Mohave ground squirrels at a camera trap bait pile. Not shown: “Free Skwirl Fud” sign. Photo by U.S. Army Engineer Research & Development Center

It’s a year old, but I just read a paper on one of those species that pops up pretty frequently in environmental impact reports — the Mohave ground squirrel, Xerospermophilus mohavensis — whose conclusions add a little bit more depth to the Deep Time perspective of the desert around here. And by “depth” I mean “epic stories.”

And by “around here,”  I mean “at least 45 miles northwest of here”: the Mohave ground squirrel’s range is all on the other side of the Mojave River, aside from a strip of land a few miles wide along the north desert foothills of the San Bernardino Mountains, where it mostly hasn’t been seen for the last few decades anyway. The squirrels’ historic range was somewhere in the neighborhood of 7,000 square miles or 20,000 km2, depending on which authority’s rounded-off guesstimate you use.

The Mohave ground squirrel is a foliage and seed eater — you may have guessed that second part from “Xerospermophilus,” which essentially means “desert seed lover.” It’s about nine inches nose to tail, short-haired, roughly ground-squirrel-shaped, ranges in color from pinkish to gray to cinnamon, in a more or less solid-colored coat.  The species is rare throughout its range, which is shown in the U.S. Fish and Wildlife Service map embedded below:

That map is from the Federal Register, dated October 2011, in a “Finding” that the squirrel didn’t warrant protection as endangered or threatened under the U.S. Endangered Species Act. That finding was more politics than science. The squirrel is threatened by urban and industrial development, off-road vehicle use, and by climate change. Under CalESA, the California version of that law, the squirrel is listed as “Threatened”: the IUCN classifies the species as “vulnerable.”

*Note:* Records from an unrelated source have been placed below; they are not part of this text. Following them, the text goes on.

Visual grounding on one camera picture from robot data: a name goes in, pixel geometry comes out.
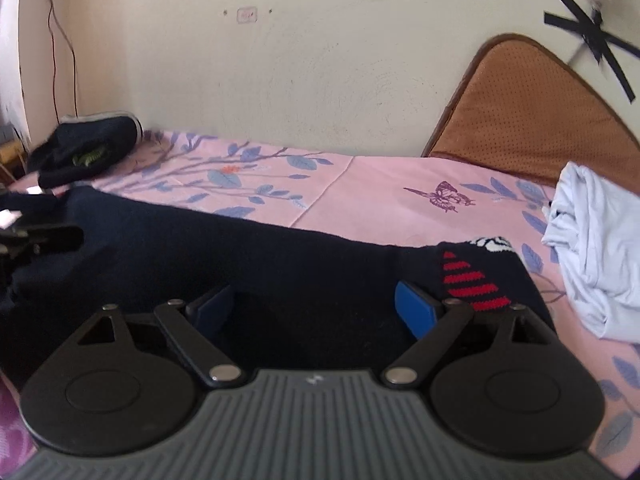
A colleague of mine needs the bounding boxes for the navy reindeer knit sweater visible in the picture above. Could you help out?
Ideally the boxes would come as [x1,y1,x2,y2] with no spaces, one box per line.
[0,185,557,392]

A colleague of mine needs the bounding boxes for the wooden side table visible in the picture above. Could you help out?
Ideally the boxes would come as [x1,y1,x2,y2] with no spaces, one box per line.
[0,141,28,187]

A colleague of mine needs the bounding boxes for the pink floral bed sheet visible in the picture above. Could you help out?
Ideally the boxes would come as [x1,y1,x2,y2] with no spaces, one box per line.
[0,129,640,479]

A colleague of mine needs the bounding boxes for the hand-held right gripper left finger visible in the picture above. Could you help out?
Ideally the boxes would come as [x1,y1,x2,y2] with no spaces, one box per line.
[75,285,245,389]

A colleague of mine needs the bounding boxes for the black tape strips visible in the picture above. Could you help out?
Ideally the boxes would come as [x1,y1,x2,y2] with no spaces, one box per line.
[544,0,640,104]

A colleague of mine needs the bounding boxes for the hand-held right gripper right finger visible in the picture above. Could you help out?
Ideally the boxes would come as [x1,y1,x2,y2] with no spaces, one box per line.
[381,281,562,390]

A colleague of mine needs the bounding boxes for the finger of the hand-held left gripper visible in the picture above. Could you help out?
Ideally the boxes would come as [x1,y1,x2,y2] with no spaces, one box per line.
[0,225,85,261]

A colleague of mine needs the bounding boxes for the brown perforated cushion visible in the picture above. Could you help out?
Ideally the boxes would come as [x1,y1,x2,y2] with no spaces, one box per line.
[421,33,640,196]

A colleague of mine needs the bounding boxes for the white folded shirt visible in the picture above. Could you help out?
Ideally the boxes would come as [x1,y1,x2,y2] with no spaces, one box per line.
[542,161,640,345]

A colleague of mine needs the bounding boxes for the grey satin curtain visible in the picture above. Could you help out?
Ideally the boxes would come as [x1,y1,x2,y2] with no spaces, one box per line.
[0,0,32,147]

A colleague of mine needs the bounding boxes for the black folded clothes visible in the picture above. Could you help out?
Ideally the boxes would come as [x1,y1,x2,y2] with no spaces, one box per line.
[26,112,145,190]

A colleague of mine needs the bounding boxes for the dark red wall cable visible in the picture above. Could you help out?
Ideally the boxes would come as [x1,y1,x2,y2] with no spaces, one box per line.
[42,0,82,122]

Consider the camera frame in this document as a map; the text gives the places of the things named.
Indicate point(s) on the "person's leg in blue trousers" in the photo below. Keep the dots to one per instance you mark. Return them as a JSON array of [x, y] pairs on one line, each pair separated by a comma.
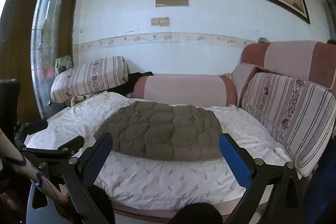
[[323, 187]]

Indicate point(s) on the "white floral quilt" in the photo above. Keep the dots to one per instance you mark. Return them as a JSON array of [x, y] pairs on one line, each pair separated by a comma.
[[157, 179]]

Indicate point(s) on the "black cloth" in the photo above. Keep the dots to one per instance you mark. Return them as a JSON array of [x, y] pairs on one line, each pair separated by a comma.
[[131, 82]]

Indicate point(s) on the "olive puffer jacket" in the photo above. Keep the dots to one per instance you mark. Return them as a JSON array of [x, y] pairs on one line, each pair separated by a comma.
[[162, 129]]

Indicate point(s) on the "striped floral back cushion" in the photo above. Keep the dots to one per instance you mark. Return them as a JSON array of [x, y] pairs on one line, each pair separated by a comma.
[[288, 108]]

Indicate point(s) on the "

The authors of the paper I mentioned up top, K.C. Bell and Marjorie Matocq, wanted to learn more about historic habitat colonization and connectivity among Mohave ground squirrel populations. They sampled nuclear and mitochondrial DNA from 258 individual squirrels collected in 13 locations throughout the species’ range, then charted the genetic diversity among the samples. They also sampled nearby populations of the closely related round-tailed ground squirrel, Xerospermophilus tereticaudus, and some suspected hybrids between the two species.